Rating (on my well-tested HB Hardboiled scale): 2.5 (out of 10).
   

      The Mary Carner series —

Death Wears a White Gardenia (1938)
Time Off for Murder (1940)
Murder in the Mist (1940)
Dead Man’s Gift (1941)
No Crime for a Lady (1942)

REVIEWED BY BARRY GARDNER:

   

WILLIAM L. DeANDREA – Killed in the Fog.  Matt Cobb #8. Simon & Schuster,  hardcover, 1996. No paperback edition.

   DeAndrea is really cranking them out lately. He’s got three series going {Cobb, Niccolo Beneditti, and the new one set in the Wild West with Quinn Booker & Lobo Blacke), plus odds and ends like the Encyclopedia Mysteriosa. I don’t think any of his fiction will make anyone’s “100 Best” list, but he’s been consistently smooth and entertaining, imho.

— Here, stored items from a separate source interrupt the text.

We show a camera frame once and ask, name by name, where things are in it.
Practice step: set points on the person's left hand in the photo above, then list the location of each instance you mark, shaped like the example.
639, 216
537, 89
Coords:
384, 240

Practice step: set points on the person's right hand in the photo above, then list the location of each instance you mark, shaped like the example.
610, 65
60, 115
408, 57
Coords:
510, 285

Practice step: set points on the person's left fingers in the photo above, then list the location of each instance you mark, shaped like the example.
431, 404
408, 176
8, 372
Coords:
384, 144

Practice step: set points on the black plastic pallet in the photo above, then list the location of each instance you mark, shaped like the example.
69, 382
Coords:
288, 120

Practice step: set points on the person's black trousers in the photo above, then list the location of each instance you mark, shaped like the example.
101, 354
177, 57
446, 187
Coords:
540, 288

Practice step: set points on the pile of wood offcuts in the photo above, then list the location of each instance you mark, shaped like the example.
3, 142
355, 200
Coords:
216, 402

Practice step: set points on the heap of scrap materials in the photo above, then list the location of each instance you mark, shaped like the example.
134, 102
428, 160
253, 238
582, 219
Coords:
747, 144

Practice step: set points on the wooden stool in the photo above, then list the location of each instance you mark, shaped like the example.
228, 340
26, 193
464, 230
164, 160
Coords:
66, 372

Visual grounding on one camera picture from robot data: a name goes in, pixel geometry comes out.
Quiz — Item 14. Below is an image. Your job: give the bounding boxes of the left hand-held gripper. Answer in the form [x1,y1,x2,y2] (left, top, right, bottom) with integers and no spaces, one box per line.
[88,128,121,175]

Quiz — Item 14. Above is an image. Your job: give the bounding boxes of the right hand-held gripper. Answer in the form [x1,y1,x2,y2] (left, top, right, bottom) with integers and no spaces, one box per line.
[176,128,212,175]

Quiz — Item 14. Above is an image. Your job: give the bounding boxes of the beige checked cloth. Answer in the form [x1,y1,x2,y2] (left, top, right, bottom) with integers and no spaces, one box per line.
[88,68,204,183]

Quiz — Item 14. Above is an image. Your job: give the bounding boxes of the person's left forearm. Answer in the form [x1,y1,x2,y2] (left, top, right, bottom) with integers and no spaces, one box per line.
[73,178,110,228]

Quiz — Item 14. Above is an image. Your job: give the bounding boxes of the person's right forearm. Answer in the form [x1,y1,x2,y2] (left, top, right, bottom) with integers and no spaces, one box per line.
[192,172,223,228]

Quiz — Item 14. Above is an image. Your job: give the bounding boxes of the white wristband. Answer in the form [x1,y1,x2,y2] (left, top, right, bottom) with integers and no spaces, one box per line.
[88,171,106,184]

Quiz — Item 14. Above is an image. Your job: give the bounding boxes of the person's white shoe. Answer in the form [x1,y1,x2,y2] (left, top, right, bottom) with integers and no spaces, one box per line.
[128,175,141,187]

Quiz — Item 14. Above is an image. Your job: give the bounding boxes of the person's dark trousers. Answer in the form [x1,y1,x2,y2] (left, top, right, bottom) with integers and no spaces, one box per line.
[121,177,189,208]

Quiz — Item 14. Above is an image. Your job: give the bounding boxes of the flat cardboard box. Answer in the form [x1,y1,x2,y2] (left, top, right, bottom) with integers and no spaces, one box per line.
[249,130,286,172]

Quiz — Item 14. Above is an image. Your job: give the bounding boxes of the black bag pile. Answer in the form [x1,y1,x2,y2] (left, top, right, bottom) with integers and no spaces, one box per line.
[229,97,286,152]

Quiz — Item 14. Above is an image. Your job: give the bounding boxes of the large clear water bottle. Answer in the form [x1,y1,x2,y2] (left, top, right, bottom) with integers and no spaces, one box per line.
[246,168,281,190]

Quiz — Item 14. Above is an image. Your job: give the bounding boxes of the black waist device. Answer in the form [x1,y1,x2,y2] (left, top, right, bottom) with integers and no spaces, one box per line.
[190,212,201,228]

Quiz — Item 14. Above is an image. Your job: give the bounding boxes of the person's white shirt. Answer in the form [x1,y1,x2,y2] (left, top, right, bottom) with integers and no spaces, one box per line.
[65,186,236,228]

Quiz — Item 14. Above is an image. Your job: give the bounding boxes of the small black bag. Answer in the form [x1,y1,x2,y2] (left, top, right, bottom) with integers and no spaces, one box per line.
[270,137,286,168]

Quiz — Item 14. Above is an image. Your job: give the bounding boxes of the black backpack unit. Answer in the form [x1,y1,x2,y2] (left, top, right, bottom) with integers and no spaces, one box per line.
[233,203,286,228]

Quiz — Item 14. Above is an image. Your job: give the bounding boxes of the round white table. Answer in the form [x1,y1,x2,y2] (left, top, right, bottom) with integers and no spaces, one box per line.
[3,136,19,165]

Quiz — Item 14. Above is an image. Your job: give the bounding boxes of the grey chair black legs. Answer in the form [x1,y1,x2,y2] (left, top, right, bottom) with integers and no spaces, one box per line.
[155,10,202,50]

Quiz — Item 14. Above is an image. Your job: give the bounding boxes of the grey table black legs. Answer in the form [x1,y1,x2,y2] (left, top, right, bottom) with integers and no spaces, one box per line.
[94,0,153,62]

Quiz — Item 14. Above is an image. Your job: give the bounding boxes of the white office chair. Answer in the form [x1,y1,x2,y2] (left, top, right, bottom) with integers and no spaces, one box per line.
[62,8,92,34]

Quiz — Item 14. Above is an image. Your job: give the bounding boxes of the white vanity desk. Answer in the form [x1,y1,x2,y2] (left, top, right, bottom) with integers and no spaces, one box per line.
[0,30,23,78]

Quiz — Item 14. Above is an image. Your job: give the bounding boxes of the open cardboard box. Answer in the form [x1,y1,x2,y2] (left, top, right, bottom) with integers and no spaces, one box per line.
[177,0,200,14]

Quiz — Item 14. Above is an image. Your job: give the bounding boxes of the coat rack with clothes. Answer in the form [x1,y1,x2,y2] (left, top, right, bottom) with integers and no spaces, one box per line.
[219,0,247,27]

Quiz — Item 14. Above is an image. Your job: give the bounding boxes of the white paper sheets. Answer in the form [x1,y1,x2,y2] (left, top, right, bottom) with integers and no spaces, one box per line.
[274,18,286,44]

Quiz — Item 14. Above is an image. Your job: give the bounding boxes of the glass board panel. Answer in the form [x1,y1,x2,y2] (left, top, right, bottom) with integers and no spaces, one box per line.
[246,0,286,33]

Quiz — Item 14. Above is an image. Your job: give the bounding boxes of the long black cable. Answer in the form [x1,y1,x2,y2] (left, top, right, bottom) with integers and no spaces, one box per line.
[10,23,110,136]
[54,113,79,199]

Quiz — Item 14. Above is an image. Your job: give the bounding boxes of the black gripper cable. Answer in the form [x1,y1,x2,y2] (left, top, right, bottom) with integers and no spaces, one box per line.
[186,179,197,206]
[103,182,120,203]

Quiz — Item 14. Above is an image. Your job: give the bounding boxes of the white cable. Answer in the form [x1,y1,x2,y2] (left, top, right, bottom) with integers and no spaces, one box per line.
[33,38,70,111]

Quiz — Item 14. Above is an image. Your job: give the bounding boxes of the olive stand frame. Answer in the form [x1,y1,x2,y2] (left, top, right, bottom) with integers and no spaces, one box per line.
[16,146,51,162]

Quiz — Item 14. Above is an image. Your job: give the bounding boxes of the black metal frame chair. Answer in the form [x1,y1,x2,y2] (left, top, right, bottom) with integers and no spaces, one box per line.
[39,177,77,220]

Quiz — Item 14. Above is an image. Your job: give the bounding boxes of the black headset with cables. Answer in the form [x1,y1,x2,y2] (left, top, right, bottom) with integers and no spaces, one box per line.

   Matt Cobb, network v-p in charge of special projects, is on a sabbatical in London with his true love, who also happens to be the network’s biggest stockholder. He stops by the headquarters of one of the network’s subsidiaries just to be visiting, agrees to do the manager a favor, and finds himself involved in a murder and slapped in jail. Different country, business as usual,

   This, like the last Cobb I read, is a lesser effort by De.Andrea. Cobb is still a likable lead, and DeAndrea’s prose still reads effortlessly, but the story simply didn’t engage me. I’m not sure why, and that makes me think that the problem might be with me rather than with the author.

   Whoever’s problem it was, though,  I didn’t get a hell of a lot out of this one.

— Reprinted from Ah Sweet Mysteries #26, July 1996.